# TASK DETAILS
Return an exact copy of the entries, skipping any picture you find.
── PROVIDED RECORDS
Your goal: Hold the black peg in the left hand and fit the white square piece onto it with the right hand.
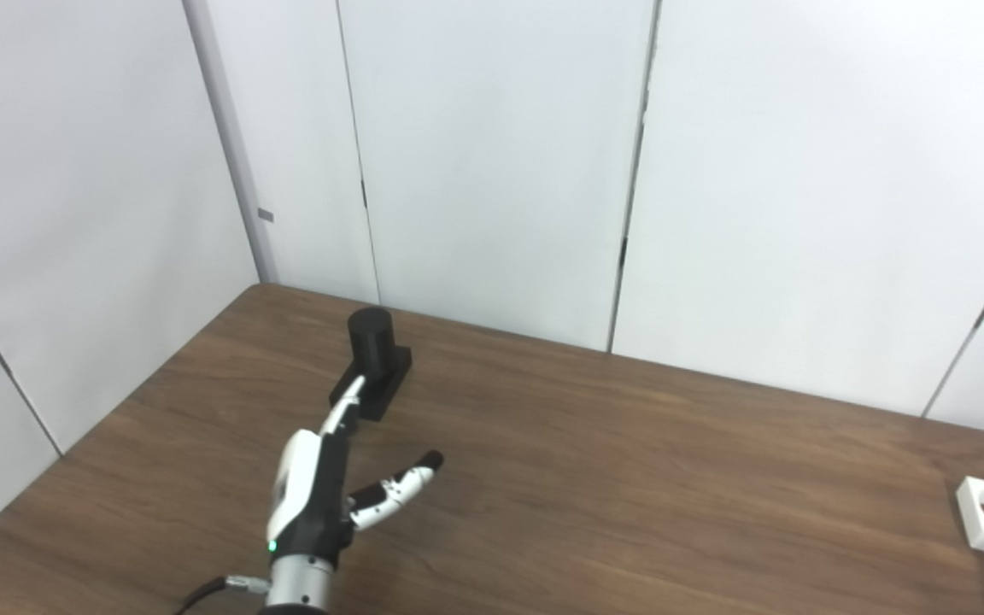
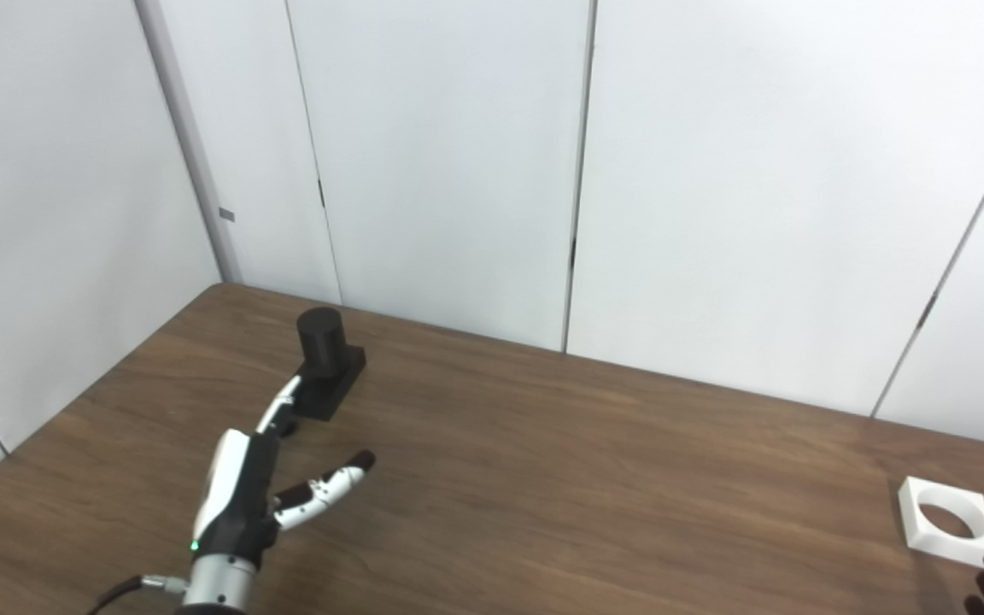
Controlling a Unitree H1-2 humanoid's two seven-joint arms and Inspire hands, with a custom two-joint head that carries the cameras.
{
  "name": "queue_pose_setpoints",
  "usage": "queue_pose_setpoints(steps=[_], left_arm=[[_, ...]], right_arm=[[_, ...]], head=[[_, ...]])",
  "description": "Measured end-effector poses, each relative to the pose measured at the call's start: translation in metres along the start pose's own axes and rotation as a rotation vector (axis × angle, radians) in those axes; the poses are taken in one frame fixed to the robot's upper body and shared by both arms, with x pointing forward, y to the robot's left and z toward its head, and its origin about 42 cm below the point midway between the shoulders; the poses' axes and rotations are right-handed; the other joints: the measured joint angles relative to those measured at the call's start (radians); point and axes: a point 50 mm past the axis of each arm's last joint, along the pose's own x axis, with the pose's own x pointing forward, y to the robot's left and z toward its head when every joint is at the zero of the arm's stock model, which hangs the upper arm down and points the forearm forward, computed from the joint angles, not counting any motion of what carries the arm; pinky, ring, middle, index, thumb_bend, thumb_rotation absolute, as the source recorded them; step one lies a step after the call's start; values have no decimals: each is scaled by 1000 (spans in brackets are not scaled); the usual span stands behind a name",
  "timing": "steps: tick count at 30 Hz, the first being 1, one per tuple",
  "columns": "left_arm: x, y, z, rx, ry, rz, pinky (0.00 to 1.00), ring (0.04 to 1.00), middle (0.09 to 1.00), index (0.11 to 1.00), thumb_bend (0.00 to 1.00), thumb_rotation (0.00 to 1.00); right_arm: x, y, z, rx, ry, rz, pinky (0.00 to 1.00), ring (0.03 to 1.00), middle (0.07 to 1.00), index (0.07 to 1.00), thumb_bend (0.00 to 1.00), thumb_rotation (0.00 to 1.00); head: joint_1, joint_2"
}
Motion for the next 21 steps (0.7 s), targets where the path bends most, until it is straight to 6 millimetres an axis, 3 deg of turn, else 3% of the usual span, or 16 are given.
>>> queue_pose_setpoints(steps=[12,18,21], left_arm=[[34,21,-7,210,26,113,796,941,975,897,873,469],[49,18,-13,291,69,136,795,944,979,889,904,530],[62,19,-16,369,76,170,852,954,973,890,906,547]], right_arm=[[0,1,0,-10,1,1,1000,1000,982,1000,738,1000],[-1,0,0,-10,0,-1,1000,1000,966,1000,701,982],[-2,1,1,-19,0,-1,1000,1000,970,1000,700,952]], head=[[-6,6],[-15,20],[-20,26]])
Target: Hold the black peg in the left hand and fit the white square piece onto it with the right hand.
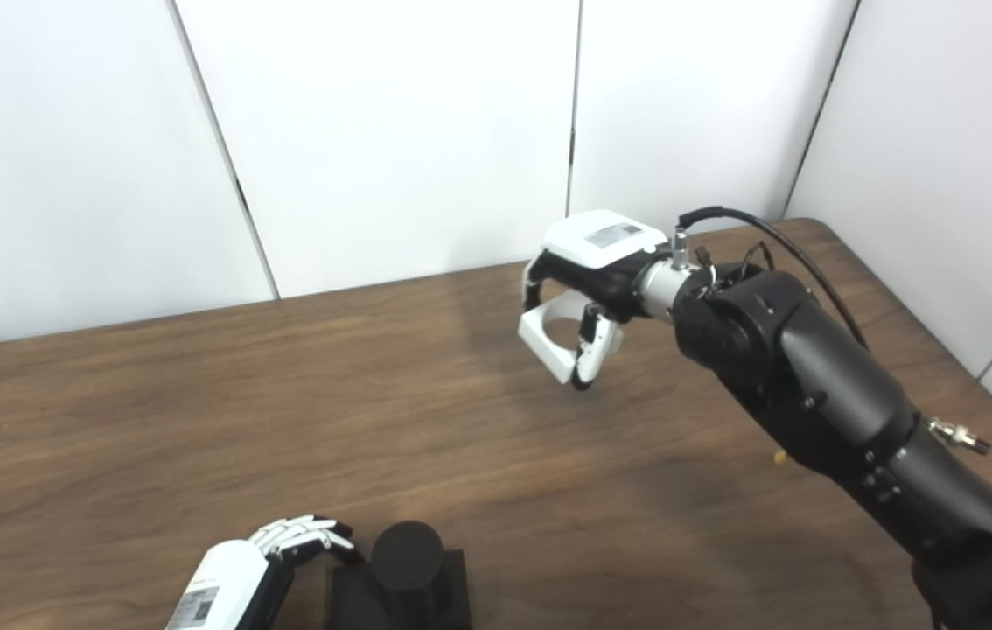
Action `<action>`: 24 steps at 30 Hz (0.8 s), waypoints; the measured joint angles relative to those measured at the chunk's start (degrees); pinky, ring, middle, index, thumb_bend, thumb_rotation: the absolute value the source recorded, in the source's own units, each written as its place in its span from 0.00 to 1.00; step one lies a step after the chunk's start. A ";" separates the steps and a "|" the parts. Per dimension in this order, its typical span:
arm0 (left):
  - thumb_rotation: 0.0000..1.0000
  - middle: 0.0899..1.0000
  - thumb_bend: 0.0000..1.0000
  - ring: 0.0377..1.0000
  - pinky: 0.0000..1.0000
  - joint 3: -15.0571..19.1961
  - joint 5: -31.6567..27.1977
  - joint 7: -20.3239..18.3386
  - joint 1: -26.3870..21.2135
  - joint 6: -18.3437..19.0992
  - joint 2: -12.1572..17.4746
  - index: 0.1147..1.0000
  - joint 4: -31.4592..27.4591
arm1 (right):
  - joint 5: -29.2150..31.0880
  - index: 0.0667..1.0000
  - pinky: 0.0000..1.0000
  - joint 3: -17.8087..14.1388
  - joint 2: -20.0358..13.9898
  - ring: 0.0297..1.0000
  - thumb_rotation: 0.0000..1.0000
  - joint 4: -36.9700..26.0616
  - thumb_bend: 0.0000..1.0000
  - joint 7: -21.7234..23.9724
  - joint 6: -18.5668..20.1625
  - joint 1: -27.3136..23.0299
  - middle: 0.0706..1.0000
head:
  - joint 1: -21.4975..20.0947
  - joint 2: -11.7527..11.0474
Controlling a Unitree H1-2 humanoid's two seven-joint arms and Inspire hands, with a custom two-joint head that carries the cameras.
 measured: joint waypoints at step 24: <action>0.05 0.76 0.51 0.82 0.85 -0.47 2.78 -3.95 -2.71 2.59 -1.60 0.42 0.06 | 4.46 0.44 1.00 -3.41 3.98 0.87 0.13 -29.87 0.52 23.74 8.42 -6.39 0.73 | 3.61 9.06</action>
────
# OUTPUT BELOW
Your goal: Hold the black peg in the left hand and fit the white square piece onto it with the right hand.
Controlling a Unitree H1-2 humanoid's two seven-joint arms and Inspire hands, with a custom two-joint head that carries the cameras.
{
  "name": "queue_pose_setpoints",
  "usage": "queue_pose_setpoints(steps=[_], left_arm=[[_, ...]], right_arm=[[_, ...]], head=[[_, ...]])",
  "description": "Measured end-effector poses, each relative to the pose measured at the call's start: translation in metres along the start pose's own axes and rotation as a rotation vector (axis × angle, radians) in those axes; the poses are taken in one frame fixed to the robot's upper body and shared by both arms, with x pointing forward, y to the robot's left and z toward its head, and its origin about 42 cm below the point midway between the shoulders; the poses' axes and rotations are right-handed; the other joints: the measured joint angles relative to those measured at the call's start (radians); point and axes: a point 50 mm past the axis of each arm's last joint, along the pose's own x axis, with the pose's own x pointing forward, y to the robot's left and z toward its head when every joint is at the zero of the arm's stock model, which hangs the upper arm down and points the forearm forward, computed from the joint angles, not counting any motion of what carries the arm; pinky, ring, middle, index, thumb_bend, thumb_rotation absolute, as the source recorded them; step one lies a step after the call's start; values have no decimals: each is scaled by 1000 (spans in brackets are not scaled); the usual span stands behind a name",
  "timing": "steps: tick count at 30 Hz, the first being 1, one per tuple",
  "columns": "left_arm: x, y, z, rx, ry, rz, pinky (0.00 to 1.00), ring (0.04 to 1.00), middle (0.09 to 1.00), index (0.11 to 1.00), thumb_bend (0.00 to 1.00), thumb_rotation (0.00 to 1.00); right_arm: x, y, z, rx, ry, rz, pinky (0.00 to 1.00), ring (0.03 to 1.00), middle (0.07 to 1.00), index (0.07 to 1.00), thumb_bend (0.00 to 1.00), thumb_rotation (0.00 to 1.00); head: joint_1, joint_2"
}
Motion for the next 21 steps (0.7 s), targets where the path bends most, until it is straight to 6 millimetres an axis, 3 deg of turn, else 3% of the usual span, or 16 are given.
>>> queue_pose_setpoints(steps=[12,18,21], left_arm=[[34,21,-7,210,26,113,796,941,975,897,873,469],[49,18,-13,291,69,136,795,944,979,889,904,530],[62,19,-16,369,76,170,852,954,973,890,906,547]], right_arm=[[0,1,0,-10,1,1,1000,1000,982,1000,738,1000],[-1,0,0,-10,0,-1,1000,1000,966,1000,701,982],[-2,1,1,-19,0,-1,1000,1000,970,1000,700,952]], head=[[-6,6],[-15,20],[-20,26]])
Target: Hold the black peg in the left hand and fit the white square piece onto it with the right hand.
Action `<action>`: 24 steps at 30 Hz (0.8 s), waypoints; the measured joint angles relative to those measured at the chunk's start (degrees); pinky, ring, middle, index, thumb_bend, thumb_rotation: the absolute value the source recorded, in the source's own units, each written as its place in its span from 0.00 to 1.00; step one lies a step after the chunk's start. A ";" separates the steps and a "|" the parts. Per dimension in this order, its typical span:
arm0 (left):
  - thumb_rotation: 0.0000..1.0000
  - middle: 0.0899..1.0000
  - thumb_bend: 0.0000..1.0000
  - ring: 0.0377..1.0000
  - pinky: 0.0000..1.0000
  - joint 3: -15.0571..19.1961
  - joint 5: -31.6567..27.1977
  - joint 7: -20.3239..18.3386
  - joint 1: -26.3870..21.2135
  - joint 6: -18.3437..19.0992
  - joint 2: -12.1572..17.4746
  - index: 0.1147..1.0000
  - joint 4: -31.4592..27.4591
arm1 (right):
  - joint 5: -29.2150..31.0880
  - index: 0.0667..1.0000
  - pinky: 0.0000..1.0000
  - joint 3: -17.8087..14.1388
  - joint 2: -20.0358..13.9898
  - ring: 0.0297..1.0000
  - thumb_rotation: 0.0000..1.0000
  - joint 4: -36.9700..26.0616
  - thumb_bend: 0.0000..1.0000
  - joint 7: -21.7234..23.9724
  - joint 6: -18.5668..20.1625
  - joint 1: -27.3136..23.0299
  - middle: 0.0706..1.0000
head:
  - joint 1: -21.4975..20.0947
  - joint 2: -11.7527..11.0474
Controlling a Unitree H1-2 humanoid's two seven-joint arms and Inspire hands, with a custom two-joint head that carries the cameras.
 measured: joint waypoints at step 24: <action>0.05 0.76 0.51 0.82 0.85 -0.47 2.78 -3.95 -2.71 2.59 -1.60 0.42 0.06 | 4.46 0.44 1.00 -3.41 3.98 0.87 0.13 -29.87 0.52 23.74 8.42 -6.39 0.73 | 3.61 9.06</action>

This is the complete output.